The current generation of chaebol leaders "have lost the aggressive entrepreneurship that was shown by the generations of their founding grandfathers and fathers," said Fair Trade Commission Chairman Kim Sang-jo in a recent interview with the Nikkei Asian Review in his office in the Sejong administrative center.
"They were born as if they were princes in a kingdom. As the character of the families has changed, the decisive and quick decision-making process of the past has been replaced by a policy that focuses on the status quo to preserve their established power."
The watchdog was appointed in 2017 with a mandate to rein in the power of the chaebol amid growing public discontent over their stranglehold over an economy where unemployment is rising. President Moon Jae-in has faced growing public protest over his failure to bring the biggest corporations to heel amid a series of corruption scandals involving senior executives.
The five largest business groups -- Samsung, Hyundai Motor, SK, LG and Lotte -- account for more than half of the Kospi, South Korea's main stock index.
Kim's comments will add fuel to this growing discontent, and impetus to the growing number of foreign activists who are challenging conglomerates such as Samsung and Hyundai over opaque business practices and lax corporate governance.
A longtime corporate governance activist, Kim has been nicknamed the "chaebol sniper" for his outspoken criticism of abuses by big business. He said it was time for the families running these companies to bring in professional management to handle day-to-day operations. The time had passed when a single leader could make all the decisions, and the families should instead assume an oversight role such as chairman to set the strategic direction and connect with all stakeholders, he said.
The watchdog pointed to LG as a model that the other chaebol should follow. In the wake of the 1997 financial crisis in South Korea, LG was the first chaebol to adopt a holding company structure instead of the circular cross-shareholding system that has helped to protect the family ownership of other big business groups. Its key electronics and chemical affiliates are grouped under LG Corp., the holding company, which the founding Koo family controls.
"LG's affiliates are led by professional executives, while the holding company outlines the group's direction at a couple of meetings a year," said Kim, who was an economist before becoming head of the antitrust agency.
Kim insisted that despite his long record of openly criticizing the practices of certain chaebol, he did not believe reform of the conglomerates would happen overnight. Reform must be conducted through rules and regulations, and the most effective way to tame the chaebol is to enforce competition laws strictly, he said.
"If you thought I am a chaebol killer, you misunderstood me. The only way to succeed in chaebol reform is to make it predictable and sustainable. I want to complete the Candlelight Revolution, which made this government, through evolution," said Kim, referring to the mass movement that brought down President Park Geun-hye in 2017 over a corruption scandal that implicated chaebol leaders.
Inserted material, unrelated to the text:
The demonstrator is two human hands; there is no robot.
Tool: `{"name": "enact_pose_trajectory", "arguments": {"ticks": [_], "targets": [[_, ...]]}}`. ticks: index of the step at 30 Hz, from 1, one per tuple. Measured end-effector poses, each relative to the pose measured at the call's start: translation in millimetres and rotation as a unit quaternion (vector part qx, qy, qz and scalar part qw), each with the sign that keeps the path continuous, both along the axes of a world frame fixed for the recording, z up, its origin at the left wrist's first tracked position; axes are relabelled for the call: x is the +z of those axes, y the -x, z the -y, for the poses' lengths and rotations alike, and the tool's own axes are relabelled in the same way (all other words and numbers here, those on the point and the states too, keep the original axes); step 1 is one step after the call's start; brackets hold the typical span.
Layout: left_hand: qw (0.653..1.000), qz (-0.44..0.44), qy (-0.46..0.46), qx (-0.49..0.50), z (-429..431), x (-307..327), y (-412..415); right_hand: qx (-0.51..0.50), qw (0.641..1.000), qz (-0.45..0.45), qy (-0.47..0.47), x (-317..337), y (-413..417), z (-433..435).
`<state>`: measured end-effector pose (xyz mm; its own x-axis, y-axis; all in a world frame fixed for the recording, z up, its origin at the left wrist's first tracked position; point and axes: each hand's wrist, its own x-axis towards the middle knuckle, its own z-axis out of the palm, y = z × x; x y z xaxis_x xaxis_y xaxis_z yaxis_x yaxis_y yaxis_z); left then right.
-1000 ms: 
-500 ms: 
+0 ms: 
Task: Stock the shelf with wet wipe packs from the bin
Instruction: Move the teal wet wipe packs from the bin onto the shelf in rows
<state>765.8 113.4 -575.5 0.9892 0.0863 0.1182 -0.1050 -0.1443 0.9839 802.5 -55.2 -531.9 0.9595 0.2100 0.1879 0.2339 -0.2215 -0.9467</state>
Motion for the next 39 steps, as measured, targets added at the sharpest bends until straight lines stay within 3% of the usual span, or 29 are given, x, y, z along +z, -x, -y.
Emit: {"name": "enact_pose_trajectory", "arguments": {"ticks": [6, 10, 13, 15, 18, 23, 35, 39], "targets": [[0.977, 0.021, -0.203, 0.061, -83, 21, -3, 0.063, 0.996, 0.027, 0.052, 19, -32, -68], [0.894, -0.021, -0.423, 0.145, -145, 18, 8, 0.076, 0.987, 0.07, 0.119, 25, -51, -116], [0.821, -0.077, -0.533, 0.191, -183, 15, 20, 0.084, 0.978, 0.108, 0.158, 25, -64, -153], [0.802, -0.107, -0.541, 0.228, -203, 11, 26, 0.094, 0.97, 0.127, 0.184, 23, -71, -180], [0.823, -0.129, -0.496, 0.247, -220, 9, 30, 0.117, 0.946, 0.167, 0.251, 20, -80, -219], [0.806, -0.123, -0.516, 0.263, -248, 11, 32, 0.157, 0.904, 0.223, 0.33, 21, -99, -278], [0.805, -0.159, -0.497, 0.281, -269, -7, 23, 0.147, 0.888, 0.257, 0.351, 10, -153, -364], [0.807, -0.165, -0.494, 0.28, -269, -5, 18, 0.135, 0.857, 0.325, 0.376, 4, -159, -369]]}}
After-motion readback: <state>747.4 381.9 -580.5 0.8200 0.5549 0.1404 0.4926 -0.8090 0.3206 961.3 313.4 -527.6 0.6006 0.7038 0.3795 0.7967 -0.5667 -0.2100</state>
Park is now serving a 25-year prison term for abuse of power and taking bribes, while Samsung Electronics Vice Chairman Lee Jae-yong was released from prison in February after the Seoul High Court suspended his 30-month jail term for bribery and embezzlement. Both cases are pending at the Supreme Court.
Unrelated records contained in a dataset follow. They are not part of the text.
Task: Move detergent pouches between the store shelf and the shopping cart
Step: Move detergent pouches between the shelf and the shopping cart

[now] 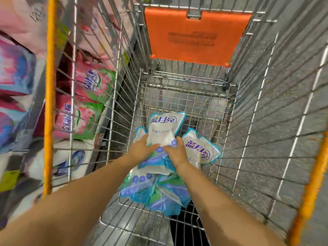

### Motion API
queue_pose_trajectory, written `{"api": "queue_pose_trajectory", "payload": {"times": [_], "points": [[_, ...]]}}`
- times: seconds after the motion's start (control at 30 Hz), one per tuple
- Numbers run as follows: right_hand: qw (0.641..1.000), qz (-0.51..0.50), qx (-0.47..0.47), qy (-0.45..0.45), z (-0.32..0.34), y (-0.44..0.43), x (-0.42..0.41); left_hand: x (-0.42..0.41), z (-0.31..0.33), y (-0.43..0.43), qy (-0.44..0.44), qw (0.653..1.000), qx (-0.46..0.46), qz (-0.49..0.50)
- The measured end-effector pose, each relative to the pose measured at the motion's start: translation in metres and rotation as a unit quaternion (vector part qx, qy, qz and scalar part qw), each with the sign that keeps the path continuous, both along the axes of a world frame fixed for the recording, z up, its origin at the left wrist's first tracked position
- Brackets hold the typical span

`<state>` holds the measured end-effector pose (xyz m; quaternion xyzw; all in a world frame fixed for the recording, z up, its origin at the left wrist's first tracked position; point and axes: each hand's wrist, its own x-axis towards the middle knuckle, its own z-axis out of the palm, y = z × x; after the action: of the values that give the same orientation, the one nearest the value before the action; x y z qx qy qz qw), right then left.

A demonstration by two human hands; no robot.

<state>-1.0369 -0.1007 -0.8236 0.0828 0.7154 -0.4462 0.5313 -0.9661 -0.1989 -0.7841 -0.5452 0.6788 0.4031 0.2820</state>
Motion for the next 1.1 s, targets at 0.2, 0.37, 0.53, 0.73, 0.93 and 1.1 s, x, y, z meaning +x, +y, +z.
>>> {"api": "queue_pose_trajectory", "payload": {"times": [0.2, 0.37, 0.53, 0.73, 0.93, 1.1], "points": [[0.997, 0.046, 0.046, 0.038, 0.004, 0.003, 0.002, 0.008, -0.001, 0.001, 0.008, 1.000, -0.025, 0.012], [0.994, 0.062, 0.068, 0.057, 0.016, 0.004, -0.006, 0.011, 0.008, 0.003, 0.055, 0.996, -0.068, 0.003], [0.988, 0.059, 0.093, 0.110, 0.054, 0.001, -0.007, 0.021, 0.027, 0.012, 0.081, 0.993, -0.085, -0.004], [0.985, 0.074, 0.064, 0.142, 0.111, 0.006, 0.023, 0.048, 0.076, 0.028, 0.162, 0.981, -0.103, 0.003], [0.974, 0.072, -0.001, 0.215, 0.194, 0.007, 0.091, 0.105, 0.152, 0.044, 0.266, 0.948, -0.177, 0.009], [0.944, 0.071, -0.103, 0.305, 0.287, 0.001, 0.192, 0.211, 0.244, 0.051, 0.354, 0.895, -0.271, 0.017]]}}
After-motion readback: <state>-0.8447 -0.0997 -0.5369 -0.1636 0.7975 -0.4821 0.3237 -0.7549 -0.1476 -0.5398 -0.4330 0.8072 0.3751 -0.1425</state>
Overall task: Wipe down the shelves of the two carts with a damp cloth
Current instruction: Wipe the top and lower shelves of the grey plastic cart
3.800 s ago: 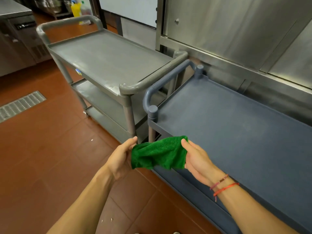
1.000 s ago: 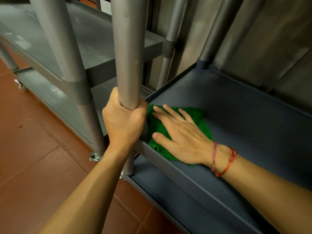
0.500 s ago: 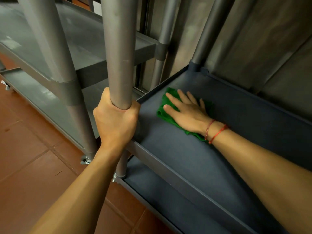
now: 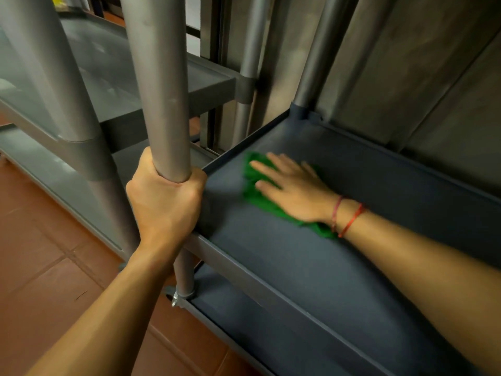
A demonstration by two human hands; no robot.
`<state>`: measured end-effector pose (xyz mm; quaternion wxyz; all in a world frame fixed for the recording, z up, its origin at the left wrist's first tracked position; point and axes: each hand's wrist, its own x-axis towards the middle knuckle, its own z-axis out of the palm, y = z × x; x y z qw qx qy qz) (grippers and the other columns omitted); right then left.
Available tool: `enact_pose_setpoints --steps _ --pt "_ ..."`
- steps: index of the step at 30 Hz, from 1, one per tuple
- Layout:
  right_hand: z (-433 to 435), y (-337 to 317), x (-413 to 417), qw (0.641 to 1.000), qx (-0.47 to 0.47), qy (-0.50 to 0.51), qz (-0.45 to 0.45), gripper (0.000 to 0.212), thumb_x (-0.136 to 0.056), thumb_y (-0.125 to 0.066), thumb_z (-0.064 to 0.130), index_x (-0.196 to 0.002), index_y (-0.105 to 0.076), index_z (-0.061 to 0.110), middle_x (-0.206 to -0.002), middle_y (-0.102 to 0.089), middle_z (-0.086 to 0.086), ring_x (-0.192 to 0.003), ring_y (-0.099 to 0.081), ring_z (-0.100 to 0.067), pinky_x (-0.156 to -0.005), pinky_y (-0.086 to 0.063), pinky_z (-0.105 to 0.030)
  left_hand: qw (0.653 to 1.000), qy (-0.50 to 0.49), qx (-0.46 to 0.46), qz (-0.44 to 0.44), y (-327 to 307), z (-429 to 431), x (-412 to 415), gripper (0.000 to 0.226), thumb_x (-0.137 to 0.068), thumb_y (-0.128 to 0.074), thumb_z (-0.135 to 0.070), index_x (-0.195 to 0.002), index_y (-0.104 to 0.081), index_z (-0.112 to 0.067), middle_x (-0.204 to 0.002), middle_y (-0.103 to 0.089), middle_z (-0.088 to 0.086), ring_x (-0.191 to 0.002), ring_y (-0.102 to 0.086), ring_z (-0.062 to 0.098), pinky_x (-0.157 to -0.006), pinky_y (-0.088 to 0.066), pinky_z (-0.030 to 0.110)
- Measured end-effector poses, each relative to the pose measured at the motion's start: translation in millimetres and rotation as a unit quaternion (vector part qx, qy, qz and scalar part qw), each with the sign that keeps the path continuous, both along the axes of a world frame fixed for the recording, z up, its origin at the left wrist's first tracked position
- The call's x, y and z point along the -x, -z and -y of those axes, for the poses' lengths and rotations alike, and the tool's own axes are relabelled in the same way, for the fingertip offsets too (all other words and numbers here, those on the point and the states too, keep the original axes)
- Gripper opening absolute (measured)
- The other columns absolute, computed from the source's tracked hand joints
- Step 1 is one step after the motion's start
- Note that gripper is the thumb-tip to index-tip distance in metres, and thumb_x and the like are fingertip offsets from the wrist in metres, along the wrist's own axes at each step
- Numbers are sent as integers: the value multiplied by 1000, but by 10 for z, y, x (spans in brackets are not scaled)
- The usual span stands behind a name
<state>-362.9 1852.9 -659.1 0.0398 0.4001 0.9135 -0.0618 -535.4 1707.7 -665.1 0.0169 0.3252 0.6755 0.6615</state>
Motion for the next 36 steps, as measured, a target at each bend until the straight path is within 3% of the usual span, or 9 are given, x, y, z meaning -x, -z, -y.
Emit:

Kim said his mission is to create a level playing field by blocking the chaebol from conducting illegal financial transactions aimed at maintaining family control and favoring subsidiaries over outside contractors. The FTC has investigated 10 conglomerates for violations, and is pressing to impose penalties on four of them, including Harim, Taekwang, Daelim and Kumho Asiana.
Meanwhile, foreign activists have begun to win some early victories in South Korea in their campaigns to improve corporate governance and improve shareholder returns.
Samsung diversified its board last year by adding a female director and an American member, acting on the recommendations of U.S. hedge fund Elliott Management, which has pushed for changes at the country's largest chaebol for the last several years.
Hyundai Motor announced in March its plans to change the group's ownership structure, but later withdrew it after Elliott and other shareholders said it would only increase the ownership control of the founding Chung family.
Kim said Hyundai Vice Chairman Chung Euisun should at least be given credit for trying to communicate with the market by indicating where the company wants to go. In contrast, Samsung Electronics Vice Chairman Lee, the de facto head of the group, must do more to communicate key messages to the market about Samsung's businesses.
Kim cited the example of Samsung's recent agreement to compensate leukemia victims who had worked at its semiconductor production lines. "I think [Lee] should have delivered this message himself, considering the importance of the decision," said Kim. "It was one of the most important and long-standing issues at Samsung. It was a very significant achievement for the company, affecting his reputation to resolve the issue."